**PROBLEM TO SOLVE:**
Without including any pictures, reproduce all the lines below word for word.

**WORKING DATA:**
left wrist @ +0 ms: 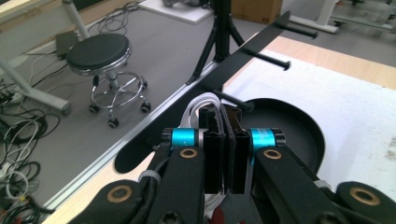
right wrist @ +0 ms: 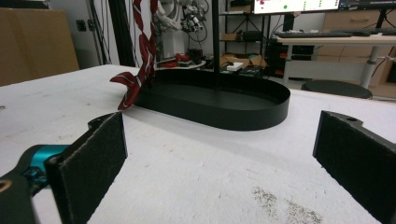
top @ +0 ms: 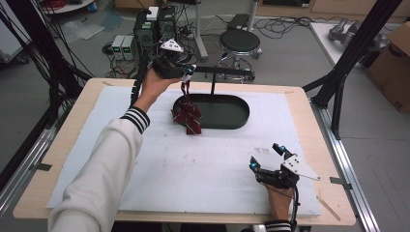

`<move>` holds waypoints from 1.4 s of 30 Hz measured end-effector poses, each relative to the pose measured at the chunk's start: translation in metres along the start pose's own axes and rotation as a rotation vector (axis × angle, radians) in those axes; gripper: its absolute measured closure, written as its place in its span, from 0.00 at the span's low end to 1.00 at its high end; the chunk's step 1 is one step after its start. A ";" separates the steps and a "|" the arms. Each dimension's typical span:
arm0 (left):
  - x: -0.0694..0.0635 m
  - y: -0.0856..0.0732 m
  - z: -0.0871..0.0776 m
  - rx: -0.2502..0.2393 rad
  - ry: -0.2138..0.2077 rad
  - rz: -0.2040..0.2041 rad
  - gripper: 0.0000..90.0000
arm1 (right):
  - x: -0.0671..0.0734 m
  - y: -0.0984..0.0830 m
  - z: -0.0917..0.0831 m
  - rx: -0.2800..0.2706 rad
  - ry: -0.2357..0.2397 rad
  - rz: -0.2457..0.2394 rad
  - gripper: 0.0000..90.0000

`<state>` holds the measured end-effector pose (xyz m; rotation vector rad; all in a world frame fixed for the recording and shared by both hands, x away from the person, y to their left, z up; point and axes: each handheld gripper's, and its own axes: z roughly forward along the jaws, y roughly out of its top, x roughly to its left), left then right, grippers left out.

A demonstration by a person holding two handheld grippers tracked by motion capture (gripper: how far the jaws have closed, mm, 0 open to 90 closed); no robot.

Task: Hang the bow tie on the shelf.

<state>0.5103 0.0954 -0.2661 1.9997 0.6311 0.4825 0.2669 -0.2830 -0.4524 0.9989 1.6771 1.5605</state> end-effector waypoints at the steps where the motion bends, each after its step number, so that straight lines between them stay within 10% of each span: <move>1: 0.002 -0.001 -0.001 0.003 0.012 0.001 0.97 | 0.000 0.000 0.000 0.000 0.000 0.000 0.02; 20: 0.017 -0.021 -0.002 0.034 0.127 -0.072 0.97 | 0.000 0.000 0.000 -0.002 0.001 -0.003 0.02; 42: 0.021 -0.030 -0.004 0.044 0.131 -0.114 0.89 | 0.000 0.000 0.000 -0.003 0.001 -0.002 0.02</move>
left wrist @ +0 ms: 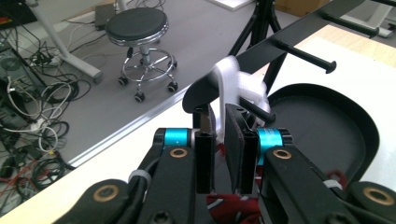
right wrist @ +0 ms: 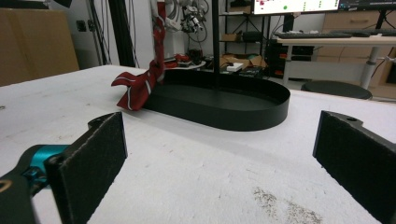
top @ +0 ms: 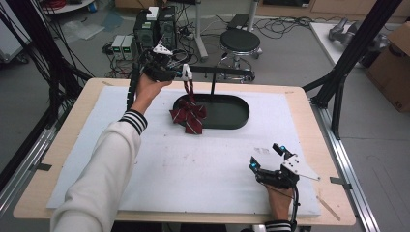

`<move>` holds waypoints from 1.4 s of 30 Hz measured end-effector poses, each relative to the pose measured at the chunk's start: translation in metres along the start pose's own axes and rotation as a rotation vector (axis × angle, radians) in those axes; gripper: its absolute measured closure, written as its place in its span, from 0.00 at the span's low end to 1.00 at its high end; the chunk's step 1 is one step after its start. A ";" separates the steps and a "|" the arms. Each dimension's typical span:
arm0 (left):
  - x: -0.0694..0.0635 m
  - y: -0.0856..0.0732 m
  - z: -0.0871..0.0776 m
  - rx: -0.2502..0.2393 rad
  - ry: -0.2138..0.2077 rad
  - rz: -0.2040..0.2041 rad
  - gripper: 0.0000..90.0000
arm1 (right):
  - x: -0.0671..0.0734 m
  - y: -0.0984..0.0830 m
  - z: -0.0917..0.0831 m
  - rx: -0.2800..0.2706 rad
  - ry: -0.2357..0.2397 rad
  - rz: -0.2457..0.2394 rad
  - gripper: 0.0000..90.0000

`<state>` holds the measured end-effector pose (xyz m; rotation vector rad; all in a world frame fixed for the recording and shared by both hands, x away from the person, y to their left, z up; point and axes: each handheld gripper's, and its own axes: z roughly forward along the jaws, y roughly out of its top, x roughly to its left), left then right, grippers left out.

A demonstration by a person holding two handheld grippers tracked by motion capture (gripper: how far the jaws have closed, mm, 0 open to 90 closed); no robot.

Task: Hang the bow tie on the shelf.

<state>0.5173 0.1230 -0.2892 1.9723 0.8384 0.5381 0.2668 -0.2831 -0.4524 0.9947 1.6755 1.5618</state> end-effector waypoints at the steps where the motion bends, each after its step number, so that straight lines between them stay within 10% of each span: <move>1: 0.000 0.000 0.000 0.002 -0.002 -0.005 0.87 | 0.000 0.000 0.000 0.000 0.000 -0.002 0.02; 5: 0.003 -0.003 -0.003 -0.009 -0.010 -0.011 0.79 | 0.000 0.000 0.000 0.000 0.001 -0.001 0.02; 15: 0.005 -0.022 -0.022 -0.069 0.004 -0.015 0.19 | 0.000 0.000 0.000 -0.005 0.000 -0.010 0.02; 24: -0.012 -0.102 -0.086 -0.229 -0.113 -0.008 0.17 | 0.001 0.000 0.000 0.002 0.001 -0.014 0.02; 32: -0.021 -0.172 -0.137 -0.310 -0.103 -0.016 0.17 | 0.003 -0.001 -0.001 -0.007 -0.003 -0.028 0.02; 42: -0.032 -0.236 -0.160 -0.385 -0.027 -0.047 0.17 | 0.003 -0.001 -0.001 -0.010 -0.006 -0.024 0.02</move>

**EXERCISE OUTPUT:**
left wrist @ +0 ms: 
right wrist @ +0 ms: 
top @ +0 ms: 

`<move>` holds waypoints from 1.4 s of 30 Hz measured end-effector poses, each relative to the pose measured at the chunk's start: translation in metres along the start pose's own axes and rotation as a rotation vector (axis × angle, radians) in those axes; gripper: its absolute measured closure, written as its place in its span, from 0.00 at the span's low end to 1.00 at its high end; the chunk's step 1 is one step after its start. A ";" separates the steps and a "|" the arms. Each dimension's typical span:
arm0 (left):
  - x: -0.0694..0.0635 m
  - y: -0.0856..0.0732 m
  - z: -0.0871..0.0776 m
  - rx: -0.2502..0.2393 rad
  - ry: -0.2138..0.2077 rad
  - rz: -0.2040..0.2041 rad
  - gripper: 0.0000..90.0000
arm1 (right):
  - x: -0.0671..0.0734 m
  - y: -0.0984..0.0830 m
  - z: -0.0917..0.0831 m
  - rx: -0.2800..0.2706 rad
  - ry: -0.2357..0.2397 rad
  - rz: -0.2457..0.2394 rad
  - gripper: 0.0000..90.0000

`<state>` holds the measured end-effector pose (xyz m; rotation vector rad; all in a world frame fixed for the recording and shared by both hands, x away from the person, y to their left, z up; point and axes: each handheld gripper's, and its own axes: z roughly forward along the jaws, y roughly out of its top, x roughly to its left), left then right, grippers left out.

A demonstration by a person holding two handheld grippers tracked by motion capture (gripper: how far the jaws have closed, mm, 0 open to 90 closed); no robot.

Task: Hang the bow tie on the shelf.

<state>0.5103 0.0954 -0.2661 1.9997 0.6311 0.4825 0.2669 -0.2830 -0.4524 0.9989 1.6771 1.5605</state> end-effector waypoints at the steps where the motion bends, each after its step number, so that straight lines between them stay within 10% of each span: <move>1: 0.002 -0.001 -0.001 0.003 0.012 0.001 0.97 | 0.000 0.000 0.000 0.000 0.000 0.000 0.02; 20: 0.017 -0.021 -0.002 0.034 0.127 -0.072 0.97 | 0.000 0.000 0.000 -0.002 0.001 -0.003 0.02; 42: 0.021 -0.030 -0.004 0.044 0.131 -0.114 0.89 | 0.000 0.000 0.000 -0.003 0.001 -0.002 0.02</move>
left wrist @ +0 ms: 
right wrist @ +0 ms: 
top @ +0 ms: 

`<move>` holds waypoints from 1.4 s of 30 Hz measured end-effector poses, each relative to the pose measured at the chunk's start: translation in metres along the start pose's own axes and rotation as a rotation vector (axis × angle, radians) in those axes; gripper: its absolute measured closure, written as its place in its span, from 0.00 at the span's low end to 1.00 at its high end; the chunk's step 1 is one step after its start. A ";" separates the steps and a "|" the arms. Each dimension's typical span:
arm0 (left):
  - x: -0.0694..0.0635 m
  - y: -0.0856..0.0732 m
  - z: -0.0871..0.0776 m
  - rx: -0.2502..0.2393 rad
  - ry: -0.2138..0.2077 rad
  - rz: -0.2040..0.2041 rad
  - gripper: 0.0000..90.0000
arm1 (right):
  - x: -0.0671..0.0734 m
  - y: -0.0984..0.0830 m
  - z: -0.0917..0.0831 m
  - rx: -0.2800..0.2706 rad
  - ry: -0.2357..0.2397 rad
  - rz: -0.2457..0.2394 rad
  - gripper: 0.0000..90.0000

`<state>` holds the measured end-effector pose (xyz m; rotation vector rad; all in a world frame fixed for the recording and shared by both hands, x away from the person, y to their left, z up; point and axes: each handheld gripper's, and its own axes: z roughly forward along the jaws, y roughly out of its top, x roughly to its left), left then right, grippers left out.

A demonstration by a person holding two handheld grippers tracked by motion capture (gripper: how far the jaws have closed, mm, 0 open to 90 closed); no robot.

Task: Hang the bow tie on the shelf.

<state>0.5173 0.1230 -0.2892 1.9723 0.8384 0.5381 0.2668 -0.2831 -0.4524 0.9947 1.6755 1.5618</state> end-effector waypoints at the steps where the motion bends, each after its step number, so that straight lines between them stay within 10% of each span: <move>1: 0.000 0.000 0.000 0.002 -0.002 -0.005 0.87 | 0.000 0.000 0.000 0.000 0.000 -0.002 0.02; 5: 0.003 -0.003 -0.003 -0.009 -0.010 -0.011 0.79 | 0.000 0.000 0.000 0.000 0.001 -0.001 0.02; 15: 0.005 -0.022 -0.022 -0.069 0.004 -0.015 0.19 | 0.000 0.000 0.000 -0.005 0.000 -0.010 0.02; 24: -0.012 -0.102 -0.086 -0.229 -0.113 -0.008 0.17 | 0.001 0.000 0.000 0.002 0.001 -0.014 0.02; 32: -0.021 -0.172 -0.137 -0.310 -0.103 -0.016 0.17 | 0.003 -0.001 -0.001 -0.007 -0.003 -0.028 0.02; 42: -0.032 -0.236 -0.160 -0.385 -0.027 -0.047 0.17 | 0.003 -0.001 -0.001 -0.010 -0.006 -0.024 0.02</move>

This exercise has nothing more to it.